Try it: In the listing that follows, how many lines include the word "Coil"? Only the number is wanted.

Top of Source data

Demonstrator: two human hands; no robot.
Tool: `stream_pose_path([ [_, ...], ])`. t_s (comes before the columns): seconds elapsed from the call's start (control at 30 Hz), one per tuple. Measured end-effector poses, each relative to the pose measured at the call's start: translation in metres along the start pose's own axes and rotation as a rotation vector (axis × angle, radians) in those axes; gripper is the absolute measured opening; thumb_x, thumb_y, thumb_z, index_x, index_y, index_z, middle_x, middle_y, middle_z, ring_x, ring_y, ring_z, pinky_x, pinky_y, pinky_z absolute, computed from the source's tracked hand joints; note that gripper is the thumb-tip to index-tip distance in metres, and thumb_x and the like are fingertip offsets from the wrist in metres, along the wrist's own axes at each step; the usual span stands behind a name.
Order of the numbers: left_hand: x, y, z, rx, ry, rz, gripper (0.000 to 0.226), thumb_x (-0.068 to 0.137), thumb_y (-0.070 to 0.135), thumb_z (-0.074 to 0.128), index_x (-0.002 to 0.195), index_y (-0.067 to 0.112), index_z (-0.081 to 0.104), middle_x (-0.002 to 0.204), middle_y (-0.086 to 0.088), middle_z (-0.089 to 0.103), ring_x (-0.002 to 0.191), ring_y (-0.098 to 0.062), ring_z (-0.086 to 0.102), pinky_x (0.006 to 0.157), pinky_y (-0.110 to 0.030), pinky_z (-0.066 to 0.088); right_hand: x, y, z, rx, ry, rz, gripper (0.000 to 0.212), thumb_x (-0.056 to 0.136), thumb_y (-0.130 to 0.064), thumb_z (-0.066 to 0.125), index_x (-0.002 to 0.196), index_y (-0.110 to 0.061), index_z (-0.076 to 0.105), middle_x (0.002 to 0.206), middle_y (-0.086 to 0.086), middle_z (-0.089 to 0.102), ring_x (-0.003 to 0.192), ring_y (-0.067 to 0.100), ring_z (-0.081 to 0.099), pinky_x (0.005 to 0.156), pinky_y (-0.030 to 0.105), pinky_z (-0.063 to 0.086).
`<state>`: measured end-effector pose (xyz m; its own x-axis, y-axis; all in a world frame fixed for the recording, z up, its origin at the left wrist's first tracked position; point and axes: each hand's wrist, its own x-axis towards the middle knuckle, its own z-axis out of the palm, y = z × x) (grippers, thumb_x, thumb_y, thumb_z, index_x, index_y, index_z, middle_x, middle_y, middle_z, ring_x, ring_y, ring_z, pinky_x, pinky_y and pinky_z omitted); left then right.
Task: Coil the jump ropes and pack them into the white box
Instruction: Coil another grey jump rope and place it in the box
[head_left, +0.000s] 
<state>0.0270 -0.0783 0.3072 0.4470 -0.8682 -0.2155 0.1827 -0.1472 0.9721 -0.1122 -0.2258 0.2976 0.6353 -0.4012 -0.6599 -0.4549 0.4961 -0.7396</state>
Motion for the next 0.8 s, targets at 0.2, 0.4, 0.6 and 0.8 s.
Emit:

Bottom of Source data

Task answer: 2